Provided material =>

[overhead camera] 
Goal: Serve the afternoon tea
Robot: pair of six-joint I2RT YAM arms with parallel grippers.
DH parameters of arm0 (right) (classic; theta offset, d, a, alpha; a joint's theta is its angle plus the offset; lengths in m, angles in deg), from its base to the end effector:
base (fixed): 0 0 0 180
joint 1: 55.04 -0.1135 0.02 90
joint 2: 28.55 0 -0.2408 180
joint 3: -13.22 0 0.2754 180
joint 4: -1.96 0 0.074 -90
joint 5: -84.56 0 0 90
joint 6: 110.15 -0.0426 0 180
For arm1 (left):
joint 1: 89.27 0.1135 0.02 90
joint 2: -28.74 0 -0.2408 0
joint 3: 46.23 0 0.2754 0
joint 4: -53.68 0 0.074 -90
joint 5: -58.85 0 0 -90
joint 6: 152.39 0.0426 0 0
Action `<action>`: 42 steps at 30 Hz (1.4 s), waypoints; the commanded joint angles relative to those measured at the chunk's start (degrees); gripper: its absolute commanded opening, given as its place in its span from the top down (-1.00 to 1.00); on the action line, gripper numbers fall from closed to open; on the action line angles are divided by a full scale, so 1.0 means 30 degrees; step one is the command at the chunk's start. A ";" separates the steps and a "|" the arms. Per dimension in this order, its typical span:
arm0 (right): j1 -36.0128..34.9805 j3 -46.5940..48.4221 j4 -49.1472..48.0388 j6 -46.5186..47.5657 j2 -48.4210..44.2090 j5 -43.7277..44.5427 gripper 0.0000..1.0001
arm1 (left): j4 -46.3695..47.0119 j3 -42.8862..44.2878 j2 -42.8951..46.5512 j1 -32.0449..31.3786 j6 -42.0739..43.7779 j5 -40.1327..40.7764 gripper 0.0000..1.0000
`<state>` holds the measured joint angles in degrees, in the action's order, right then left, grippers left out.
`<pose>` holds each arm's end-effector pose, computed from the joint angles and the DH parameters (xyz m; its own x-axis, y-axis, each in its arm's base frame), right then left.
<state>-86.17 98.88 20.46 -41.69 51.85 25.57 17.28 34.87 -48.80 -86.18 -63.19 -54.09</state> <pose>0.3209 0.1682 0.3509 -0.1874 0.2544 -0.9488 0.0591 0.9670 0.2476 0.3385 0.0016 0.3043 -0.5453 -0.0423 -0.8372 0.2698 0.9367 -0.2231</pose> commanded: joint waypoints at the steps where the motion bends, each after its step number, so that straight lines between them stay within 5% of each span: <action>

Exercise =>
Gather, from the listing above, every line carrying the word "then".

Finished exercise =>
`<state>` holds the measured joint angles in degrees, in the action's order, right then left, grippers left out.
`<pose>` holds each arm's end-effector pose, computed from the joint angles and the DH parameters (xyz m; its own x-axis, y-axis, each in its arm's base frame), right then left.

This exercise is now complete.